总结: 在您的 opws 解析器中,将行 ws >>. 替换为 ws >>?。
解释: 在所有 sepBy 变体中(并且 chainr1 是一个 sepBy 变体),FParsec 期望分隔符解析器将要么成功,要么失败而不消耗输入。 (如果分隔符在消耗输入后失败,FParsec 认为整个 sepBy 系列解析器完全失败。
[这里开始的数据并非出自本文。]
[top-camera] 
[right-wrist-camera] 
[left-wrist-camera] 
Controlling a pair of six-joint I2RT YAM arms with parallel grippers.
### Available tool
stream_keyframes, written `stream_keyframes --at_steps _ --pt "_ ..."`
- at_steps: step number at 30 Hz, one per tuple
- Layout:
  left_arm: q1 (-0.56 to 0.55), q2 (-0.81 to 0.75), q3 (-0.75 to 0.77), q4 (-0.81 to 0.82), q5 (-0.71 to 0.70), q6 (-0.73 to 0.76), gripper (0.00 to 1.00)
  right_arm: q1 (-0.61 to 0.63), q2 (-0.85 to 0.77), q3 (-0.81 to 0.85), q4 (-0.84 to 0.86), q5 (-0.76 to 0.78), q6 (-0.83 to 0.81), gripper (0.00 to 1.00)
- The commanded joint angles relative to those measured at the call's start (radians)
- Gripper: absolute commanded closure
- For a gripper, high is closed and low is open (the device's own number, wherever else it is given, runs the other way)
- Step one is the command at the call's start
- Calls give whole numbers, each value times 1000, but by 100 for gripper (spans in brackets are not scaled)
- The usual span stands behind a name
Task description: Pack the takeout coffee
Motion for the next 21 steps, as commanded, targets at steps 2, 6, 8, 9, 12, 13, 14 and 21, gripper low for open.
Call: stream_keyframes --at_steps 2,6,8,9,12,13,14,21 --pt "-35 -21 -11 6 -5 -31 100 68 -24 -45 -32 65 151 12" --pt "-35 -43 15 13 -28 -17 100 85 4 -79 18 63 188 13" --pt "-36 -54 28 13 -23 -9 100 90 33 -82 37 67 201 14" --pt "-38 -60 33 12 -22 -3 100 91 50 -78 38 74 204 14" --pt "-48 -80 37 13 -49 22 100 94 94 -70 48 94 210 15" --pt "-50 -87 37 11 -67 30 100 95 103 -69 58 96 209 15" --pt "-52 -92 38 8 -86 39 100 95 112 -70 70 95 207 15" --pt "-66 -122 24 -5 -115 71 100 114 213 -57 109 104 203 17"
)但是您的 opws 解析器将消耗空格,然后如果找不到正确的操作员。因此,当您的 arrow_type 解析器解析字符串 a -> a 后跟换行符 时,第一个 a 之后的箭头正确匹配,然后它会看到第二个 a,然后它试图找到另一个箭头。由于接下来是至少一个空白字符 (newlines count as whitespace),因此 opws "->" 解析器在失败之前会消耗一些输入。 (它失败了,因为在那个空格之后是文件的结尾,而不是另一个 -> 标记)。这使得 chainr1 组合器失败,所以 arrow_type 失败并且你的 a -> a 解析器最终被解析为单一类型 a。 (此时箭头现在出乎意料)。
通过在 opws 的定义中使用 >>?,您可以确保如果解析器的第二部分失败,它将回溯到匹配任何空格之前。这确保了分隔符解析器将失败而不匹配输入并且不会推进字符流中的解析位置。因此,chainr1 解析器在解析 a -> a 后成功,您将获得预期的结果。